I got the MSI Cyclone 1GB OC. I’d have seriously considered a 2GB version if one was available. It’s in a headless i7 system running Fedora 12.

The Rodinia suite looks interesting. I might try that this weekend.

I found this interesting thread.

[url=“http://forum.beyond3d.com/showthread.php?t=58077”]http://forum.beyond3d.com/showthread.php?t=58077[/url]

Posted by pcchen

Aha I found one:

e = b * e + 2.0f;
e2 = b2 * b2 + e2;
b = e * b + 2.0f;
b2 = e2 * e2 + b2;

This is able to do 95.573 FLOP/cycle/MP. Further modification on e2 and b2 slows it down though.
So it still looks like a register bandwidth/allocation thing.

Which suggest that its possible to optimise for the GTX 460.

What is the maximum number of concurrent kernels? I assume it must be different to the GF 100.

I wish Nvidia would release some kind of GF104 Optimisation guide. I assume this will be in the next Fermi Optimisation guide.

Nice catch…
So it seems GF104 suffers from the same register file bandwidth problems that were preventing MAD+MUL dual-issue on G80…

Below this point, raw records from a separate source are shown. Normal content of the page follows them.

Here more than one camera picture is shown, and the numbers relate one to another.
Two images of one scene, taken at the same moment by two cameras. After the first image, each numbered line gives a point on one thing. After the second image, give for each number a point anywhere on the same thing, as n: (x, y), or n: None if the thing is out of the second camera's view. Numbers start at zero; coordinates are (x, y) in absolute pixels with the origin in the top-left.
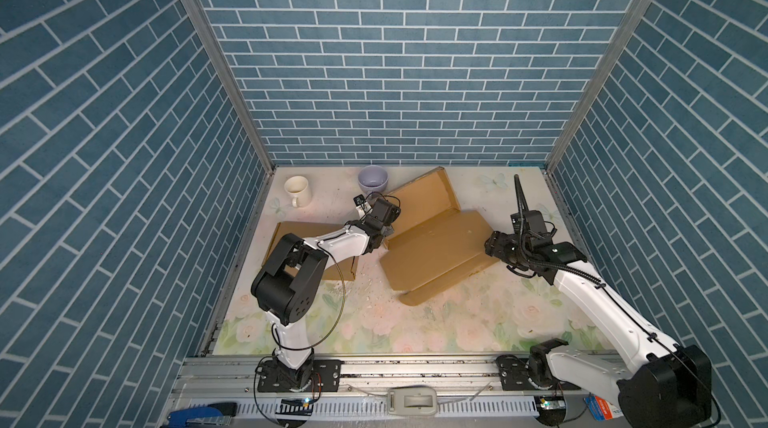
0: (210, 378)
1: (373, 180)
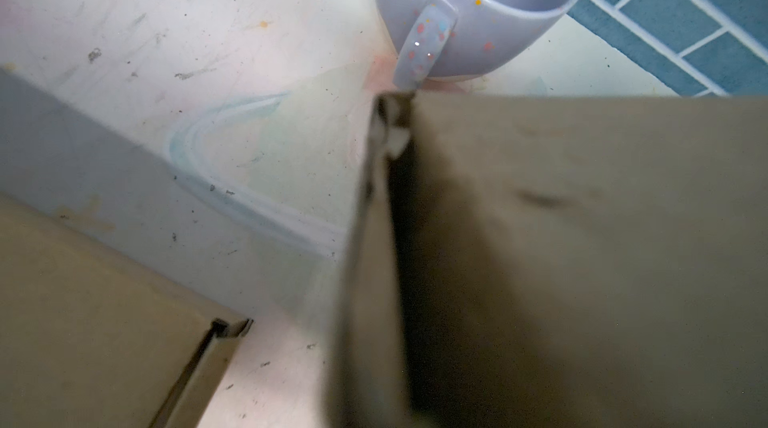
0: None
1: (454, 13)
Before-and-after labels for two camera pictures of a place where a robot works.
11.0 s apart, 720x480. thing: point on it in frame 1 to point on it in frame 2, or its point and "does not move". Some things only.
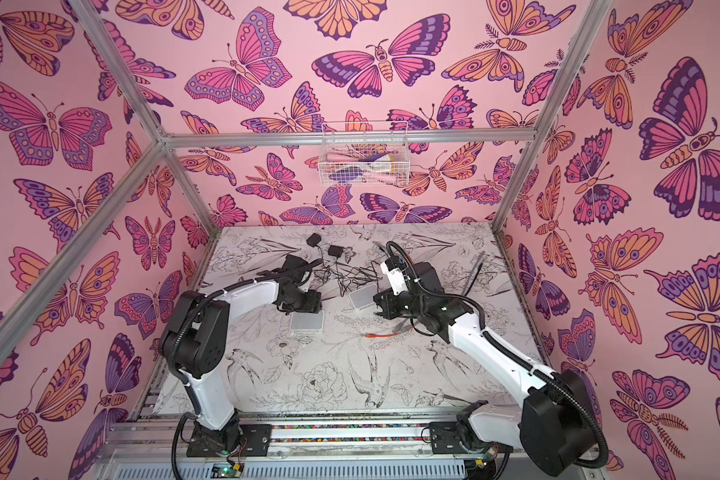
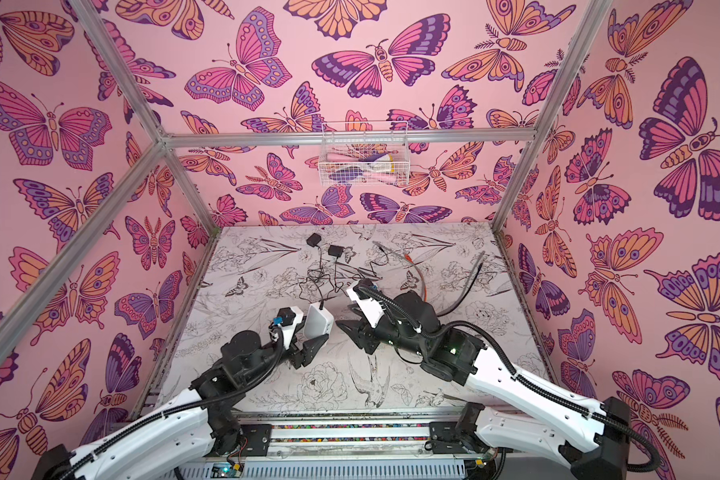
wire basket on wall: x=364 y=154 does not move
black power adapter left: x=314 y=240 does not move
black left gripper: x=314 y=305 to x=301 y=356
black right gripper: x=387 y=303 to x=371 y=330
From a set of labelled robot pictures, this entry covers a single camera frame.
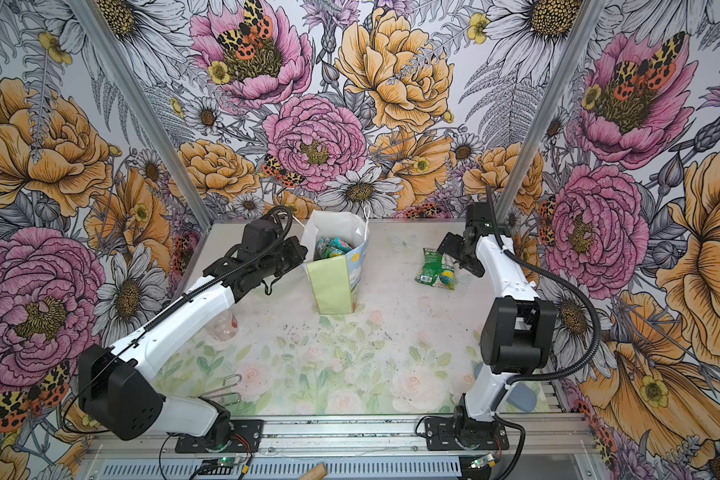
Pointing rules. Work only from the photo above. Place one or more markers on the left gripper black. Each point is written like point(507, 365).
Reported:
point(298, 251)

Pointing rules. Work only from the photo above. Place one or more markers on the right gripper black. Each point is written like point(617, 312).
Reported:
point(450, 244)

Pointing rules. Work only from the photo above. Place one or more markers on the green Fox's candy bag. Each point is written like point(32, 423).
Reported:
point(437, 270)

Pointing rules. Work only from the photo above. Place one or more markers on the teal Fox's candy bag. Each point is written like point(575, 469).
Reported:
point(330, 247)

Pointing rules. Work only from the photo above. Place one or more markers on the white green paper bag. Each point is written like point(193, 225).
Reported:
point(335, 281)

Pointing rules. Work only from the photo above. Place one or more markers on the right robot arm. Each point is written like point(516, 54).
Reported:
point(515, 339)

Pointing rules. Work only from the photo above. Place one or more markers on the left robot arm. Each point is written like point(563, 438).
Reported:
point(115, 382)

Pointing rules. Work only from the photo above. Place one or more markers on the clear plastic cup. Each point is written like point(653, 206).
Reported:
point(223, 327)

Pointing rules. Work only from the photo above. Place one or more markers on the metal paper clip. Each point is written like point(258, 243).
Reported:
point(226, 394)

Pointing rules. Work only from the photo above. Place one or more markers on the grey blue oval pad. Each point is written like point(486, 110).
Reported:
point(522, 399)

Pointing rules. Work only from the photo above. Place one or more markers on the green circuit board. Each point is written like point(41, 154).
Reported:
point(222, 462)

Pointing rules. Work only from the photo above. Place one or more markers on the wooden stick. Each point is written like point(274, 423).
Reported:
point(318, 472)

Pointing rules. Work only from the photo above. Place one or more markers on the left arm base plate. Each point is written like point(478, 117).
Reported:
point(232, 436)

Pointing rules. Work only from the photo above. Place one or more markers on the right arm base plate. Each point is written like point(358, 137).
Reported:
point(443, 434)

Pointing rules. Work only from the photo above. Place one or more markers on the aluminium front rail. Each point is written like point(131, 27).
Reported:
point(354, 436)

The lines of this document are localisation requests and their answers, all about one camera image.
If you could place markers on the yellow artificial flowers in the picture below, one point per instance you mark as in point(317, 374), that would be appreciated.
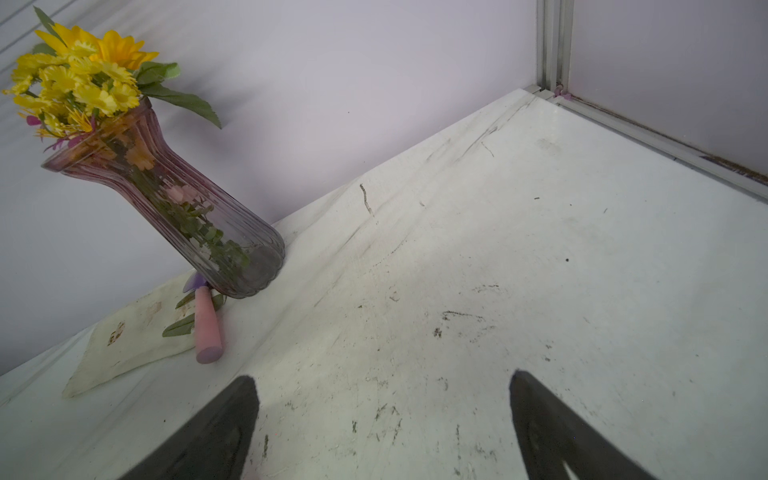
point(73, 82)

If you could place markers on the purple glass vase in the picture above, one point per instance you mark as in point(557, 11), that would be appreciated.
point(235, 251)

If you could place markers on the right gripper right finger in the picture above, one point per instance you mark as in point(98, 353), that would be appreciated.
point(556, 443)

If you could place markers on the purple pink toy knife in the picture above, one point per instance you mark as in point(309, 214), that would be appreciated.
point(208, 340)

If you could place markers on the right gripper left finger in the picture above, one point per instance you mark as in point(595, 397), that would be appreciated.
point(213, 444)

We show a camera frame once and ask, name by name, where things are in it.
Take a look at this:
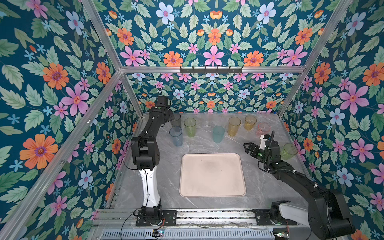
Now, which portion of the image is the white vented cable duct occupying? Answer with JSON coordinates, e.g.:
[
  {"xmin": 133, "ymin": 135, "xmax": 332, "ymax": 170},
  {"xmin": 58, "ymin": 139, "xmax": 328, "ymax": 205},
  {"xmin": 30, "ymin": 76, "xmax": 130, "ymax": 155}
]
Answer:
[{"xmin": 101, "ymin": 229, "xmax": 275, "ymax": 240}]

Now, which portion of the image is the metal hook rail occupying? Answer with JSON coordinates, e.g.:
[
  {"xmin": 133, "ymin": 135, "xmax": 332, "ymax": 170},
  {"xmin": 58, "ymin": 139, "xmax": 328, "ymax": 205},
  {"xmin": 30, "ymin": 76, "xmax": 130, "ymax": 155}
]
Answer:
[{"xmin": 179, "ymin": 66, "xmax": 243, "ymax": 75}]

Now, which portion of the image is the aluminium front rail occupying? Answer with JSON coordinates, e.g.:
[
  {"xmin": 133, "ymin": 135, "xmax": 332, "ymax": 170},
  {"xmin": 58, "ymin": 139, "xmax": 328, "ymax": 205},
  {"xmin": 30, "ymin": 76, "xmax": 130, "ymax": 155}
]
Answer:
[{"xmin": 91, "ymin": 208, "xmax": 308, "ymax": 231}]

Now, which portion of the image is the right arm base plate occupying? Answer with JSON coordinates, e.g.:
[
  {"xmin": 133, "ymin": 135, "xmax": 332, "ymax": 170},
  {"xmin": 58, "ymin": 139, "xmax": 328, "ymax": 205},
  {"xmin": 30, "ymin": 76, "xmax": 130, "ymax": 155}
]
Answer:
[{"xmin": 252, "ymin": 209, "xmax": 298, "ymax": 226}]

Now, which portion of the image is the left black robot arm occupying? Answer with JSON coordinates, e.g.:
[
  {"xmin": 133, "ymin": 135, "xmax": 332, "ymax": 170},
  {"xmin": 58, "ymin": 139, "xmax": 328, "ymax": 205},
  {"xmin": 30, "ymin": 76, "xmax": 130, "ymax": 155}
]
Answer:
[{"xmin": 131, "ymin": 96, "xmax": 174, "ymax": 209}]

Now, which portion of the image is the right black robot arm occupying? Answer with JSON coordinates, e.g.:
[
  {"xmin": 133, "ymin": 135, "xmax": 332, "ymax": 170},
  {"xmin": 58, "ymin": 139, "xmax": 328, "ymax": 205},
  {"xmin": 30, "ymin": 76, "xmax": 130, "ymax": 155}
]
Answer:
[{"xmin": 243, "ymin": 139, "xmax": 356, "ymax": 240}]

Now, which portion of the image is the pink tumbler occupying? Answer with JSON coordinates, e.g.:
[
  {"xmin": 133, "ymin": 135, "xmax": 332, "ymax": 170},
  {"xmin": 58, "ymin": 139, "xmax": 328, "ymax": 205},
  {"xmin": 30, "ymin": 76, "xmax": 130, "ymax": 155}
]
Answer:
[{"xmin": 257, "ymin": 122, "xmax": 271, "ymax": 137}]

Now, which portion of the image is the grey smoky tumbler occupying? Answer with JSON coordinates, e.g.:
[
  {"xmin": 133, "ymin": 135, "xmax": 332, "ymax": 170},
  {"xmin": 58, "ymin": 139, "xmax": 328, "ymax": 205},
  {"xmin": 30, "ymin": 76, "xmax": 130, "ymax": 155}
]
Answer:
[{"xmin": 171, "ymin": 113, "xmax": 182, "ymax": 128}]

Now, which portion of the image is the short green tumbler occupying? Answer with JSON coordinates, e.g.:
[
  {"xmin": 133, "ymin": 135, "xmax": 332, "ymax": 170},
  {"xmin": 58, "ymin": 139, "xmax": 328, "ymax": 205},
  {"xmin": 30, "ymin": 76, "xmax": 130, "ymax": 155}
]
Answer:
[{"xmin": 281, "ymin": 144, "xmax": 298, "ymax": 160}]

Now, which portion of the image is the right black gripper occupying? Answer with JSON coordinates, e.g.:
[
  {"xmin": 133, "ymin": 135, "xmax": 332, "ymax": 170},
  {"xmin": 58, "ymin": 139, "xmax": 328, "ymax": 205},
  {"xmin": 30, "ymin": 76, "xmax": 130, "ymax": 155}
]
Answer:
[{"xmin": 243, "ymin": 142, "xmax": 271, "ymax": 166}]

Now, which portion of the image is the beige plastic tray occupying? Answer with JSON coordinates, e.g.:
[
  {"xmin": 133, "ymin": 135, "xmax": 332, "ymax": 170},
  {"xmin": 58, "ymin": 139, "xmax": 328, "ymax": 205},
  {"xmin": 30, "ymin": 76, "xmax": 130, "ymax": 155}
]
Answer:
[{"xmin": 179, "ymin": 153, "xmax": 247, "ymax": 198}]

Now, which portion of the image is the short yellow tumbler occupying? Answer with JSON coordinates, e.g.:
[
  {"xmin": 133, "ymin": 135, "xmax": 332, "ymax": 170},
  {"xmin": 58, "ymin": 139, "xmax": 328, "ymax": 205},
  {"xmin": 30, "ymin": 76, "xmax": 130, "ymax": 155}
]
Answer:
[{"xmin": 244, "ymin": 115, "xmax": 257, "ymax": 131}]

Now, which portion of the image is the clear glass tumbler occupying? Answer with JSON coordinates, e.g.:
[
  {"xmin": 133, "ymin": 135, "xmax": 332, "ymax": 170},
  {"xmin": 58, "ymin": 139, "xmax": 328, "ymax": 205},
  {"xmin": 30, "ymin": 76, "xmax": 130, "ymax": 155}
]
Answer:
[{"xmin": 202, "ymin": 114, "xmax": 213, "ymax": 132}]

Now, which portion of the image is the light blue tumbler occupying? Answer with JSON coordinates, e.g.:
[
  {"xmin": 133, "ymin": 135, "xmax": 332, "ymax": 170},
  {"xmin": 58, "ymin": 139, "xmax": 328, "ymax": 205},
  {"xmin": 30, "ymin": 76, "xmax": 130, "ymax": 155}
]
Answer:
[{"xmin": 169, "ymin": 127, "xmax": 183, "ymax": 147}]

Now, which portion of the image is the tall yellow tumbler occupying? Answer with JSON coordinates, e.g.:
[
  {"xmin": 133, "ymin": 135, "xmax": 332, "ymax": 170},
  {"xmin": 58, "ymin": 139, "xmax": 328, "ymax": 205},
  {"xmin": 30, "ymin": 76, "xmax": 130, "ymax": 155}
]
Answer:
[{"xmin": 228, "ymin": 117, "xmax": 241, "ymax": 137}]

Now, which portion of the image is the teal dotted tumbler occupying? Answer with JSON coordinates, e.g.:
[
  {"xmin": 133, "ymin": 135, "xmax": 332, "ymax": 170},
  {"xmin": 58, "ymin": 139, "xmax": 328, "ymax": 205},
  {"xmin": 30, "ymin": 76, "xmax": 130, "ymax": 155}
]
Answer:
[{"xmin": 213, "ymin": 126, "xmax": 225, "ymax": 144}]

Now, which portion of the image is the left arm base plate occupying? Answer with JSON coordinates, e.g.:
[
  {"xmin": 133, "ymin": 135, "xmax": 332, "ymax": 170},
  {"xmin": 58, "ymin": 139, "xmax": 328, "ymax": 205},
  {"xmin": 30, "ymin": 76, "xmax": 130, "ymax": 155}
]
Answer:
[{"xmin": 136, "ymin": 209, "xmax": 178, "ymax": 227}]

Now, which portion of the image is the tall green faceted tumbler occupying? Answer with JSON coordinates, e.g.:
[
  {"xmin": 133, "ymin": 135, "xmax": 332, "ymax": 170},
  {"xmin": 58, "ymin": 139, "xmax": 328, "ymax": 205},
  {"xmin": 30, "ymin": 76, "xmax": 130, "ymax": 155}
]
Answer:
[{"xmin": 184, "ymin": 118, "xmax": 197, "ymax": 138}]

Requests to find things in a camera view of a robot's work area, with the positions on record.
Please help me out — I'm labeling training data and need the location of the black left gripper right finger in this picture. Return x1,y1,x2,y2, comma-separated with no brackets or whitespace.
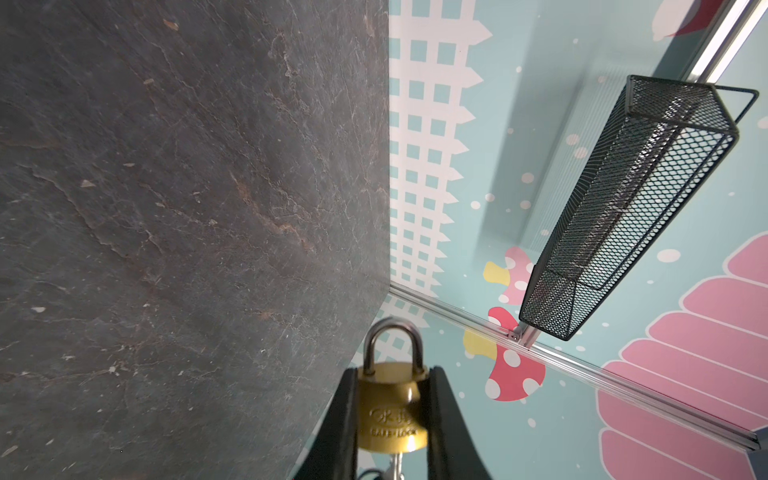
420,366,491,480

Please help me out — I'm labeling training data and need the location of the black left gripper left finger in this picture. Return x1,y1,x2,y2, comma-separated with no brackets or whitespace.
294,368,359,480

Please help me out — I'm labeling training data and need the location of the brass padlock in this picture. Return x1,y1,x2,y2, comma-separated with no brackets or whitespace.
357,317,429,455

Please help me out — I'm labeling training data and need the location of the small key with ring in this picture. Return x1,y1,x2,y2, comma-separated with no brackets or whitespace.
381,453,404,480

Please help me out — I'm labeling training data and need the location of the black mesh wall basket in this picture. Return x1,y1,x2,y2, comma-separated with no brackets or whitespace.
511,75,760,345

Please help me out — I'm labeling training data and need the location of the aluminium frame profile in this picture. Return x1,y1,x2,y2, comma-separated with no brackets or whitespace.
389,1,767,452

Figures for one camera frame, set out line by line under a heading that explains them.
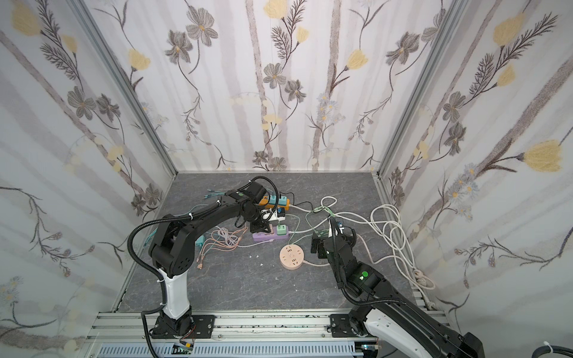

We can do some back-of-the-envelope calculations to explain this:
An SM has 128KB worth of registers. Most likely, it is split into 32 banks of 128x256-bit (the sweet spot with current CMOS technology). (For a RF that huge, don’t even think about multiported memory…)
So assuming perfect load balancing and no bank conflict, the highest total bandwidth we can get is 32x256-bit, that is, 8 warp-sized vectors of floats.

So the SM cannot issue 3 FMAs/cycle if they all require distinct operands (9 total).
pcchen’s code needs 6 operands for 3 FMAs, so it can reach peak throughput.

In theory there should be some patterns that reach peak RF bandwidth (like FMA3, FMA3, FMA2).